Aventuriers de la balle et du son

Le jongleur Jérôme Thomas et le percussionniste Roland Auzet font dialoguer leurs disciplines respectives dans Deux hommes jonglaient dans leur tête, une épopée burlesque et onirique.

Anaïs Heluin  • 23 janvier 2014 abonné·es

Sur un fond rouge crépuscule se détachent des formes oblongues non identifiées. Des sortes d’ovnis en bois, à mi-chemin entre un hier un peu vague et un demain mystérieux. Inventés par Robert Hébrard, ces objets semblent attendre que quelqu’un vienne les révéler. Ce quelqu’un vient, et il s’appelle Jérôme Thomas. Juché sur deux blocs de bois qu’il fait péniblement avancer grâce à deux perches, l’homme a l’air d’un aventurier malgré lui, envoyé sur une planète inconnue par on ne sait trop qui et forcé de s’adapter à son environnement étrange. Aussi burlesque qu’à son habitude, le jongleur place alors Deux hommes jonglaient dans leur tête sous le signe d’un épique de pacotille à la Don Quichotte. Il est d’ailleurs accompagné de son Sancho, le percussionniste Roland Auzet, bien décidé à en découdre avec les objets qui leur barrent la route.

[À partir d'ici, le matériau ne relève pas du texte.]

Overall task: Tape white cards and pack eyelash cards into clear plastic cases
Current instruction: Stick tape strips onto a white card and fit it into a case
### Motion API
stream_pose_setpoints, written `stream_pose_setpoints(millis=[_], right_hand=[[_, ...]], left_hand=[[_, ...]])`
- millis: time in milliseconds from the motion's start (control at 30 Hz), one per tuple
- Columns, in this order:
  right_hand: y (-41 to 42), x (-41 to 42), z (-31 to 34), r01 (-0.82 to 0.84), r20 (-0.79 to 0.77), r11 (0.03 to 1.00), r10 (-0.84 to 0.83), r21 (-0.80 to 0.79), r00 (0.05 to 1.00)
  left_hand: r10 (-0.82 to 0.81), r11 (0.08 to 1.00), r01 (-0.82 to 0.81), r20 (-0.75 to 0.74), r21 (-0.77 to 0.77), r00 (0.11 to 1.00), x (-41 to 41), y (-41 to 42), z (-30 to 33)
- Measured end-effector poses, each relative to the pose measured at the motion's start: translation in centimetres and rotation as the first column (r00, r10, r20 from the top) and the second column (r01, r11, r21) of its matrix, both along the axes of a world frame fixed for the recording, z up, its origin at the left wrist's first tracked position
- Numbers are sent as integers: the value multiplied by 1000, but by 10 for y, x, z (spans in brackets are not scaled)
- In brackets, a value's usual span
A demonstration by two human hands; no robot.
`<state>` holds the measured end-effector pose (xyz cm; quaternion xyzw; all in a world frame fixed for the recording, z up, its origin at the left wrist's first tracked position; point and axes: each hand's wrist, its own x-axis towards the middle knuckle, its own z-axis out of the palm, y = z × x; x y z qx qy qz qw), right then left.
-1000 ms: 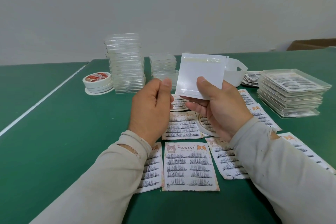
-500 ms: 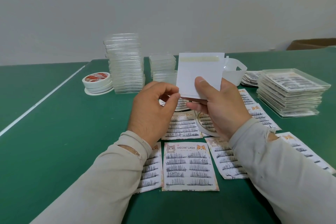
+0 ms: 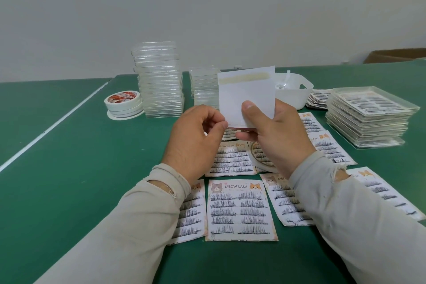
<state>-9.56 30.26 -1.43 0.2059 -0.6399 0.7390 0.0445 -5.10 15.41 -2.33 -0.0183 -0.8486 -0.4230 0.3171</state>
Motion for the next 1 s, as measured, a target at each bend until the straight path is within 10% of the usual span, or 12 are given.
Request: stream_pose_setpoints(millis=[1000], right_hand=[[-3, 3, -3, 21, -177, 995, -3, 96, 984]], left_hand=[[-15, 977, 9, 26, 214, 1000, 4, 7, 4]])
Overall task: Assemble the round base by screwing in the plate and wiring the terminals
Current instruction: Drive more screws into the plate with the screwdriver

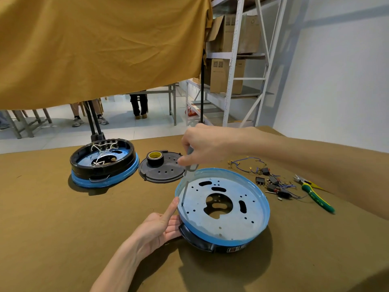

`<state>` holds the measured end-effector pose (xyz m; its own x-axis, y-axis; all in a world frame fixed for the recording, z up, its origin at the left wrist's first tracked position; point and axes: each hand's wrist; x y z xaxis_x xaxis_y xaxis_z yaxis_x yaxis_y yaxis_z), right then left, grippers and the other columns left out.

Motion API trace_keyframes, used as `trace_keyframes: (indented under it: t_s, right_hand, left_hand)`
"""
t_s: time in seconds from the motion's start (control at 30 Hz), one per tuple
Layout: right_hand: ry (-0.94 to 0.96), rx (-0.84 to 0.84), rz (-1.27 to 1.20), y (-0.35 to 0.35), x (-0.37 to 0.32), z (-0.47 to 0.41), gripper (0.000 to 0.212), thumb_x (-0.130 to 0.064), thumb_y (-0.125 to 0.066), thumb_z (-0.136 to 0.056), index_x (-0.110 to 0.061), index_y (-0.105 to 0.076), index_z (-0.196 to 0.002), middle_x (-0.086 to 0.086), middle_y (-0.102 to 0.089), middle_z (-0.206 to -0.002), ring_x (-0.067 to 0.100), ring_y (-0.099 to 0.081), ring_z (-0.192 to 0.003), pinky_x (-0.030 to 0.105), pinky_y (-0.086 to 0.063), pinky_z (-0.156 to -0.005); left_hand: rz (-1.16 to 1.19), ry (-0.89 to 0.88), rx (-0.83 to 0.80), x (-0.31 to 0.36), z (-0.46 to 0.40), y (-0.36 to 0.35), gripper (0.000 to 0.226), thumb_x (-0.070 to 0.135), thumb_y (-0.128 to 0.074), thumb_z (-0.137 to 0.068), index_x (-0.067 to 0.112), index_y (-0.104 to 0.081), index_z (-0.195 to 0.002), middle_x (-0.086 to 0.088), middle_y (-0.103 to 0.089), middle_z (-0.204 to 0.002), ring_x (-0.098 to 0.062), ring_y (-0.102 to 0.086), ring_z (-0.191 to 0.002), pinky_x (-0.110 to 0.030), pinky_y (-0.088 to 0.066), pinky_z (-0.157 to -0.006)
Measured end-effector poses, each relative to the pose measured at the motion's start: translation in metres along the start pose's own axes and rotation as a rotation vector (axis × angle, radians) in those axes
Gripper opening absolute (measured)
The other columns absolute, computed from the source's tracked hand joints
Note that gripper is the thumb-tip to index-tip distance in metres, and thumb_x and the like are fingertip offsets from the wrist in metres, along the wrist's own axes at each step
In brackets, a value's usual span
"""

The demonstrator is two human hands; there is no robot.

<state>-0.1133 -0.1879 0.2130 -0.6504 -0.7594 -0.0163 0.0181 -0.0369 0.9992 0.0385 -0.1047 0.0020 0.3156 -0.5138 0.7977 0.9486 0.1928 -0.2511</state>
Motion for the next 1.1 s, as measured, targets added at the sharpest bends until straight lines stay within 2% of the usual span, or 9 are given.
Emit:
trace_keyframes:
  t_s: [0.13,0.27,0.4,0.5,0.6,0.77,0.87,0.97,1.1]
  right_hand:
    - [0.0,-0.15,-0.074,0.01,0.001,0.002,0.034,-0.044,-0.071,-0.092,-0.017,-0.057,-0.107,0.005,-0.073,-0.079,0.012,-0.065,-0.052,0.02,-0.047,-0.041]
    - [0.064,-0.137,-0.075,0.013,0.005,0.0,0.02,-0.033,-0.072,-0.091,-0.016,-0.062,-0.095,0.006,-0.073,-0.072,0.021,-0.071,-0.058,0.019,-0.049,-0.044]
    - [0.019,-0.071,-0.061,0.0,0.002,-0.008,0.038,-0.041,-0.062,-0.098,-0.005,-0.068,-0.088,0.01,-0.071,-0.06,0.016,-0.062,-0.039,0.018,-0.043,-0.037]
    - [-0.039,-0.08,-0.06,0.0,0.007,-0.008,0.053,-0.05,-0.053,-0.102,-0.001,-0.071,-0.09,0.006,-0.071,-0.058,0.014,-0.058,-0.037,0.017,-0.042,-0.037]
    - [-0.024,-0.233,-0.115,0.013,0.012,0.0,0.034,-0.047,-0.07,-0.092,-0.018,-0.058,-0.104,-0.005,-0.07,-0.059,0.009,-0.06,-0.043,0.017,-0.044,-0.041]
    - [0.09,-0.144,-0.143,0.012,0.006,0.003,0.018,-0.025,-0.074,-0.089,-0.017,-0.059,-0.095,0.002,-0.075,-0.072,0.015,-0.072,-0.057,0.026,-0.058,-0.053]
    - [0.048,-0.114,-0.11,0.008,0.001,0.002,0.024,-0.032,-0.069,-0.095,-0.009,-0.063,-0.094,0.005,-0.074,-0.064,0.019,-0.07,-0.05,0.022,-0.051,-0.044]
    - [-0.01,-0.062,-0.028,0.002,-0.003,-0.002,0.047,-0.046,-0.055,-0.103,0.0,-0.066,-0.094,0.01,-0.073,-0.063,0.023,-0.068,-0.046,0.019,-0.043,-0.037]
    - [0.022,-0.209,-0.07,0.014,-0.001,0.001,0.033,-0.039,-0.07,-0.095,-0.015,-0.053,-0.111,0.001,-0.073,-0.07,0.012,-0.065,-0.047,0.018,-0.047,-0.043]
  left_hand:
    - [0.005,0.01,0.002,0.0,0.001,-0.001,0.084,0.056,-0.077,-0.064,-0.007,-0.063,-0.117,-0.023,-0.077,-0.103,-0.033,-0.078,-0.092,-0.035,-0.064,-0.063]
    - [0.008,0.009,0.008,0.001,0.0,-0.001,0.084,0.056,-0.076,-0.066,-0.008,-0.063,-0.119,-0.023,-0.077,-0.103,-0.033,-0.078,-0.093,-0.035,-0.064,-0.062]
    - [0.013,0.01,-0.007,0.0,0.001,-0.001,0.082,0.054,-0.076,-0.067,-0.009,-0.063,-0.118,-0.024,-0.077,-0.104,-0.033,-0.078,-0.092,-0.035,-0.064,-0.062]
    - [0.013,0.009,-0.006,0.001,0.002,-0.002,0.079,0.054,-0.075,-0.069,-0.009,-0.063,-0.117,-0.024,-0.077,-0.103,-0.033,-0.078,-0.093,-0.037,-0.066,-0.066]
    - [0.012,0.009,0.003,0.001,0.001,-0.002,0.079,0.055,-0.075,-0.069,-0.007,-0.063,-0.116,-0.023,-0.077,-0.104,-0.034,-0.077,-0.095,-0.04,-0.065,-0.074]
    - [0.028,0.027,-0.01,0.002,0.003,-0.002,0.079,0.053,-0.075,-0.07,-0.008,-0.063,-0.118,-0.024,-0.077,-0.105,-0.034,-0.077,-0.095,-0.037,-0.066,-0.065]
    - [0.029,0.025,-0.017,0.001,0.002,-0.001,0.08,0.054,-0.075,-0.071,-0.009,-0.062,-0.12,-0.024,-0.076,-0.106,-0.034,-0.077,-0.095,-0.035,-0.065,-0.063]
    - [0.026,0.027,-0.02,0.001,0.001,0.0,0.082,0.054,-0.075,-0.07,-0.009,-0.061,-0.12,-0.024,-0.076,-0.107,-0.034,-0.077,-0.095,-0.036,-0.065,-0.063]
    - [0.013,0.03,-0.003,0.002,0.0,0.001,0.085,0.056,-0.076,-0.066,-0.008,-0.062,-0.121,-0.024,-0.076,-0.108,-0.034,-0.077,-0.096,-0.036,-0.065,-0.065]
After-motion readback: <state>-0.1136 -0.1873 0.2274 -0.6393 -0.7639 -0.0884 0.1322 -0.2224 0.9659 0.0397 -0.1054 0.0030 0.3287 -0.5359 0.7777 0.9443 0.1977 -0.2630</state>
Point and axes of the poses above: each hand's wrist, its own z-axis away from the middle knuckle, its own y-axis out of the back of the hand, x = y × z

Tous deux entament alors un parcours de déchiffrement de la scène-univers en faisant dialoguer leurs disciplines respectives. Au contact des meubles-ovnis qui se trouvent être des instruments de musique, celles-ci se confondent, deviennent musique du jonglage et jonglage de la musique. Dans ce spectacle créé en 1998 et repris cette année, comme dans Forest (voir Politis n° 1259), la dernière création de Jérôme Thomas, le cirque ne fonctionne pas en vase clos. Lors de leurs confrontations – ou collisions – avec les sculptures musicales, les artistes s’animent jusqu’à entrer dans une transe rythmée par les sons électroniques mixés en direct par le compositeur Wilfried Wendling. Mais entre deux heurts avec ces petits systèmes toujours étranges en dépit de leurs efforts de décryptage, ils redeviennent absurdes baroudeurs soumis à des lois qui leur échappent. À chaque choc avec l’univers de Robert Hébrard, ils semblent obligés de recommencer à zéro leur exploration. D’un jonglage traditionnel avec balles ou massues à la manipulation des instruments en passant par des numéros de jonglage minimaliste – avec des grelots et une cravate, par exemple – dont il a le secret, Jérôme Thomas met tout son art en résonance avec celui de Roland Auzet, lui aussi polymorphe.

Selon la forme, la matière et toutes les complexes propriétés de chaque instrument, ce dernier tape ou caresse, fait valdinguer ou maintient sur place les objets musicaux. Il jongle avec les sons sans jamais épuiser le sens des microcosmes de bois et de métal.